THE MONUMENT.
About two hundred yards north of London bridge, is situated one of the finest pillars in the world, erected by Sir Christopher Wren, in memory of the great fire, which, in 1666, broke out at a house on this spot, and destroyed the metropolis from the Tower to Temple Bar. It is a fluted column of the Doric order; its total hight is two hundred and two feet; the diameter at the base is fifteen feet; the hight of the column, one hundred and twenty feet; and the cone at the top, with its urn, forty-two feet. The hight of the massy pedestal is forty feet. Within the column is a flight of three hundred and forty-five steps; and from the iron balcony at the top is a most fascinating prospect of the metropolis and the adjacent country. It is impossible not to lament the obscure situation of this beautiful monument, which, in a proper place, would form one of the most striking objects of the kind that architecture is capable of producing.
THE LOUVRE.
This splendid palace, which was planned in the reign of Francis I., at the commencement of the sixteenth century, is a quadrangular edifice, having a court in the center, and forming a square of about four hundred and sixteen English feet. The front was built in the reign of Louis XIV., and is one of the most beautiful monuments of his reign. A spacious gallery, fourteen hundred and fifty English feet in length, connects this palace with that of the Tuilleries. Here was displayed, under the title of the Musee Napoleon, that inestimable collection of paintings, one thousand and thirty in number, consisting of the chefs-d’œuvre of the great masters of antiquity, and constituting a treasury of human art and genius, far surpassing every other similar institution. The ante-room leading to the gallery contained several exquisite paintings, the fruits of the triumphs of Bonaparte, or which had been presented to him by the sovereigns who had cultivated his alliance. This apartment was styled by the Parisians the Nosegay of Bonaparte: its most costly pictures were from the gallery of the Grand Duke of Tuscany; and to these were added a selection from those procured at Venice, Naples, Turin and Bologna.
It would be impossible adequately to describe the first impressions made on the spectator on his entrance into the gallery, where such a galaxy of genius and art was offered to his contemplation. It was lined by the finest productions of the French, Flemish and Italian schools, and divided by a curious double painting upon slate, placed on a pedestal in the middle of the room, representing the front and back views of the same figures. From the Museum the visitor descends into the Salle des Antiques, containing the finest treasures of Grecian and Roman statuary. His notice is instantly attracted by the Belvidere Apollo, a statue surpassing, in the opinion of connoisseurs, all the others in the collection. This matchless statue is thus described by Sir John Carr, in his work entitled “The Stranger in France.” “All the divinity of a god beams through this unrivaled perfection of form. It is impossible to impart the impressions which it inspires: the riveted beholder is ready to exclaim with Adam, when he first discerns the approach of Raphael:
“‘Behold what glorious shape
Comes this way moving: seems another morn
Risen on mid-noon; some great behest from heaven.’

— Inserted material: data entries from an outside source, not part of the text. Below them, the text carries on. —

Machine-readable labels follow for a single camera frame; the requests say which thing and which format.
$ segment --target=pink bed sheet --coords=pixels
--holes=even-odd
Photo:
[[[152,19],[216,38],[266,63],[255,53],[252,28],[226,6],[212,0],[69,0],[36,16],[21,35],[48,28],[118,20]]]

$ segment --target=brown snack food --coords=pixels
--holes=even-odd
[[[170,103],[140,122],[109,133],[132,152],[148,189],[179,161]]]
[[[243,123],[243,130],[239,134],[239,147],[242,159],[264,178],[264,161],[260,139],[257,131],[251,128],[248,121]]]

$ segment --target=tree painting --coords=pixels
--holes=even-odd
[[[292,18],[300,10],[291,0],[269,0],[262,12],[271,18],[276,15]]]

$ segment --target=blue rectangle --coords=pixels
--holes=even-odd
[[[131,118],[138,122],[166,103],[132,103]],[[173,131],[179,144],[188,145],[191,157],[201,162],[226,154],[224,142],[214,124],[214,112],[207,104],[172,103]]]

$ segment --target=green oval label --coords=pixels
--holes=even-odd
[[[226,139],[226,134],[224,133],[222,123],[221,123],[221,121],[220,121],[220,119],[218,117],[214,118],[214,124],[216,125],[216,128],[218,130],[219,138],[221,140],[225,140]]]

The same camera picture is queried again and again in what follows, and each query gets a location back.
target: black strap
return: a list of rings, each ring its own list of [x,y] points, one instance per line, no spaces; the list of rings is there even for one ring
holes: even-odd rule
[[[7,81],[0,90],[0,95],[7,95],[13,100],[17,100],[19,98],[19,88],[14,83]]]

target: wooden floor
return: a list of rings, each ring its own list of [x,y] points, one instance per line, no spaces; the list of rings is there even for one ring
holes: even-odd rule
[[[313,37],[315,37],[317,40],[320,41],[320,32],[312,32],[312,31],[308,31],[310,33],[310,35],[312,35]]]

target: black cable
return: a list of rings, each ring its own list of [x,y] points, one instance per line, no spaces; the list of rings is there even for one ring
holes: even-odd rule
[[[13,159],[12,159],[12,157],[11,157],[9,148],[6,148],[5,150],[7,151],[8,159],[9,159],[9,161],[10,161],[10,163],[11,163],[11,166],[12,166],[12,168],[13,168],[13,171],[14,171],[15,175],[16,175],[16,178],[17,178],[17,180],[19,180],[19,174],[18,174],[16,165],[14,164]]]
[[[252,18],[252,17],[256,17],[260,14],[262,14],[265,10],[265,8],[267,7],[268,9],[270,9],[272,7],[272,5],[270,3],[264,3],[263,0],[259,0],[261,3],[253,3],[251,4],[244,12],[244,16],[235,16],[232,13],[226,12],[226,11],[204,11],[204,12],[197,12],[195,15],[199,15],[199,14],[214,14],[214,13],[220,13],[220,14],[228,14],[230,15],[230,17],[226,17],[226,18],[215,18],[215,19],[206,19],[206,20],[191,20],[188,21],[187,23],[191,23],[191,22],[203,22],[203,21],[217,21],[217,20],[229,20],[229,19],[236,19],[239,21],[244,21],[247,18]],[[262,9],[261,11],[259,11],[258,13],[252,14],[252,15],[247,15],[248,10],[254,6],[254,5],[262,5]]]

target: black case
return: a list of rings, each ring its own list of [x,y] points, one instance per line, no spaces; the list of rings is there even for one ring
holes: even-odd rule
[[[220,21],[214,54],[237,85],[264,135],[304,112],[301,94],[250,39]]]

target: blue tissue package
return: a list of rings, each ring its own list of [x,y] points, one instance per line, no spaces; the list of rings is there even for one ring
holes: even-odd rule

“The imagination can not form such an union of grace and strength. One of its many transcendent beauties consists in its aerial appearance and exquisite expression of motion.” The Medicean Venus, from the palace Pitti, at Florence, also formed a part of this magnificent collection of statues. The classic Addison, in speaking of this statue, which he saw at Florence, observes, that it appeared to him much less than life, in consequence of its being in the company of others of a larger size; but that it is, notwithstanding, as large as the ordinary size of women, as he concluded from the measure of the wrist; since, in a figure of such nice proportions, from the size of any one part it is easy to guess at that of the others. The fine polish of the marble, communicating to the touch a sensation of fleshy softness, the delicacy of the shape, air and posture, and the correctness of design, in this celebrated statue, are not to be expressed.
The Paris museum, and Salle des Antiques, although deprived, at the termination of the contest with France, of so many chefs-d’œuvre of art, still contain others which render them highly interesting. The finest productions of Le Brun, several of them on an immense scale, still remain; as do likewise the matchless marine paintings by Vernet; the truly sublime works of Poussin, consisting of the chief of his masterpieces; together with many choice paintings by Rubens, Wouvermans, De Witte, &c. Many of the statues remaining in the Salle des Antiques are likewise admirable specimens of sculpture. In the gallery of the Louvre a very curious collection of models, representing the fortresses of France and other countries, was once exhibited; but it was removed, that the paintings might be seen with greater effect. These models, executed in the reign of Louis XIV., and amounting to upward of one hundred and eighty, were wrought with the greatest accuracy, and so naturally, as to represent the several cities which they describe, with their streets, houses, squares and churches, together with the works, moats, bridges and rivers, not neglecting the adjacent territory, as consisting of plains, mountains, corn-lands, meadows, gardens, woods, &c. Several of these models were so contrived as to be taken in pieces, so that the curious observer might be better able to perceive their admirable construction.